Мы сели с Сережкиным в переполненный вагон, я подошла к окну, увидела стоявших на перроне Наину и сестер-рижанок.
Они что-то говорили все вместе, но окно не открывалось, и я не могла слышать, что они говорят.
Я стояла у окна, мне вспоминалось все, что было, казалось бы, совсем недавно: вспомнилась мама, ее усталые глаза, темные на бледном лице ресницы, низкий голос.
Слезы невольно покатились по моим щекам, а Наина и сестры, разом замолчав, печально смотрели на меня.
Потом поезд качнуло, и он двинулся, пошел. В последний раз я увидела Наину, Лайму, Айну. Поплыли перед глазами дома и деревья города, в котором навсегда осталась моя мама.
— Вот и все, — сказал Сережкин. — Теперь поехали…
Он вынул хлеб, крутые яйца, соль в тряпочке, кусок жареного мяса. Сказал мне:
— Давай присаживайся.
До сих пор ясно помнится мне соленый от слез вкус хлеба, черного, грубой выпечки, с остинками, царапавшими горло, хлеба военной поры.
Я ела хлеб и не переставала плакать, но никто не приставал ко мне, никто не пытался расспросить или утешить. Война. У каждого своя беда, свое неизбывное горе.
Прошло два с половиной дня, и вот я очутилась совершенно одна в городе Спасске, что неподалеку от Рязани. Сережкин укатил на попутной машине в свое Палисадово, а я решила во что бы то ни стало пробраться в Москву. Чего бы мне это ни стоило!
Как бы со стороны я смотрела на себя: стою на неширокой вокзальной площади, в руках небольшой чемодан. В чемодане зимнее мое пальто, валенки, две буханки хлеба, связка лука.
И еще немного, совсем немного денег в кармане кофты.
До самого вечера я бродила по Спасску, вдоль и поперек исходила неширокие его улицы.
Забрела на рынок, купила граненый стакан варенца, съела его с ломтем черного хлеба. Потом опять бродила, без устали, не зная, что делать, куда идти.

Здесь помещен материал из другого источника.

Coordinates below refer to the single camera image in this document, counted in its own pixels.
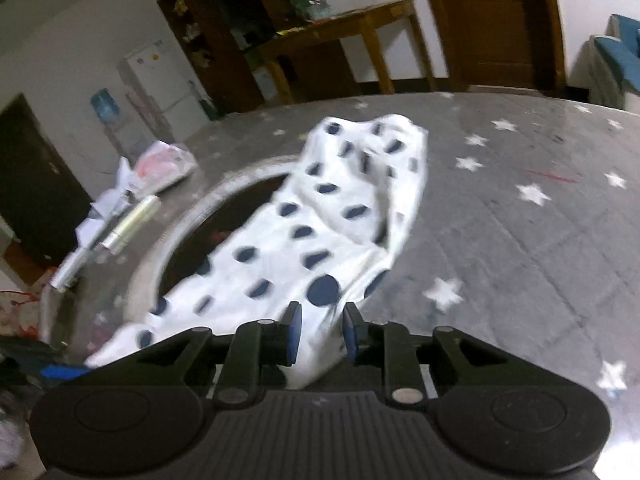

В маленьких деревянных домах постепенно зажигались огни. Я смотрела на уютные окна, сиявшие теплым светом разноцветных абажуров, и думала, что будет со мною сегодня ночью? А завтра? Или послезавтра? Или через неделю?
Как быть? Куда идти?..
И все-таки, должно быть, я родилась счастливой. С самого детства мне везло на хороших людей. Повезло и на этот раз.
Когда я снова вернулась на вокзальную площадь, исходив, наверно, никак не меньше полусотни километров, я увидела голубой грузовик, стоявший на краю площади.
Я подошла ближе. Плечистая, высокая женщина в темном ватнике, покуривая, стояла возле грузовика.
Я хорошо разглядела ее. У нее было широкоскулое лицо, выпуклый, без единой морщинки лоб. Густые брови, красивый рот, нижняя губа чуть шире верхней. Россыпь веснушек на переносице.
Она тоже смотрела на меня, попыхивая папироской-гвоздиком».
— Чего глядишь? — спросила добродушно. — Никак наглядеться не можешь?
Обычно я за словом в карман не лезла, но тут почему-то молчала, не находя, что сказать в ответ.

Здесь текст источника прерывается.